Cloudflare has resolved a significant security vulnerability within its Automatic Certificate Management Environment (ACME) validation logic. The flaw, discovered in October 2025, could have allowed unauthorized access to origin servers by bypassing critical security controls. Fortunately, Cloudflare stated it has found no evidence of malicious exploitation.
Cloudflare Addresses ACME Validation Logic Vulnerability
The vulnerability stemmed from how Cloudflare’s edge network processed requests aimed at the ACME HTTP-01 challenge path, specifically the /.well-known/acme-challenge/* directory. This protocol is foundational for automatically issuing, renewing, and revoking SSL/TLS certificates, ensuring secure communication across the web.
ACME, standardized in RFC 8555, relies on domain ownership validation. Typically, an ACME client, such as Certbot, uses either an HTTP-01 or DNS-01 challenge to prove control over a domain. The HTTP-01 challenge involves placing a specific token and key fingerprint at a designated URL on the web server, which a Certificate Authority (CA) then accesses to verify ownership.

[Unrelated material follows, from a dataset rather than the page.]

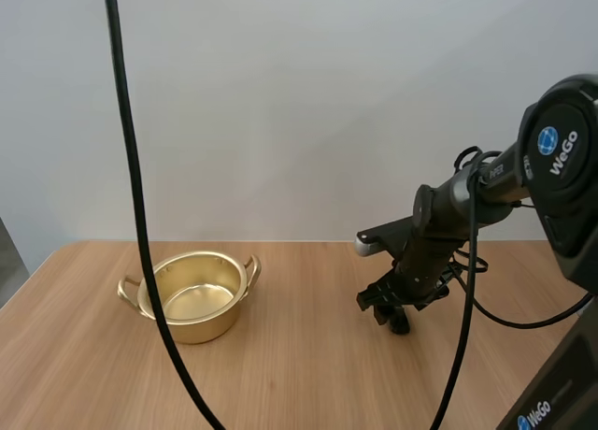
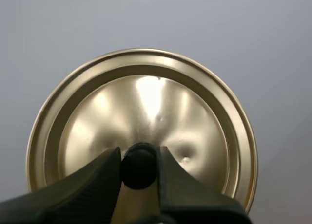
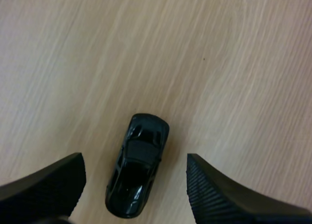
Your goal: Open the pot, put the car inside, and close it
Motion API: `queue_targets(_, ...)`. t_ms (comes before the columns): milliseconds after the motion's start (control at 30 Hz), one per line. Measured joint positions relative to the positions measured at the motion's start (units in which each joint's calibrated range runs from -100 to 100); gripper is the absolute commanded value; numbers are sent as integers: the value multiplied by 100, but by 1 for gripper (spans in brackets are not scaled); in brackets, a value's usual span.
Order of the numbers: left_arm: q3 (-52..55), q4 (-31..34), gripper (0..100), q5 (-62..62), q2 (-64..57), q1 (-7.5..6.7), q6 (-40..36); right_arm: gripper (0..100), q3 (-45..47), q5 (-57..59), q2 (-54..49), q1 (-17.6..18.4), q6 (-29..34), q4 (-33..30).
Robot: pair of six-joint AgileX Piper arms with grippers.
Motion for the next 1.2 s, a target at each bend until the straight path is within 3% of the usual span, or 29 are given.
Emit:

When a certificate order is managed by Cloudflare, the company intercepts these challenge requests. If the request matches an active challenge within Cloudflare’s system, the company serves the necessary token. However, if the request does not align with a Cloudflare-managed order, the traffic is intended to be routed to the customer’s origin server for their own validation processes.
Flaw in WAF Logic Enabled Bypass
The core of the ACME validation logic vulnerability lay in a flawed implementation that inadvertently disabled Web Application Firewall (WAF) rules for certain challenge requests. According to Cloudflare engineers Hrushikesh Deshpande, Andrew Mitchell, and Leland Garofalo, the system failed to properly verify if the token presented in an incoming request actually corresponded to an active challenge for that specific hostname.
This failure meant that an authenticated request to the ACME challenge path could circumvent WAF protections entirely, granting attackers a pathway to reach the origin server. Cloudflare explained that WAF features are typically disabled during ACME challenge responses to prevent interference with the CA’s validation process, which is crucial for automated certificate orders and renewals.
However, in the scenario where the ACME challenge token was associated with a different zone not directly managed by Cloudflare, the flawed logic allowed the request to proceed to the customer’s origin without undergoing the necessary WAF inspections. This potentially exposed sensitive information or allowed for other malicious actions.
Kirill Firsov, founder and CEO of FearsOff, the security firm that discovered and reported the vulnerability in October 2025, highlighted its potential impact. He noted that a malicious actor could exploit this flaw to obtain a deterministic, long-lived token and subsequently gain access to sensitive files on the origin server across various Cloudflare-hosted domains, facilitating wide-ranging reconnaissance.
Cloudflare addressed the vulnerability on October 27, 2025, with a code update. The fix ensures that WAF features are only disabled when a request precisely matches a valid ACME HTTP-01 challenge token for that specific hostname, thereby reinforcing security for all origin servers protected by their infrastructure.
Moving forward, companies utilizing Cloudflare’s services should remain vigilant regarding security updates and best practices for certificate management. While Cloudflare has implemented a fix, the ongoing evolution of web security threats necessitates continuous monitoring and proactive security measures to protect against potential exploitation of complex systems like ACME validation.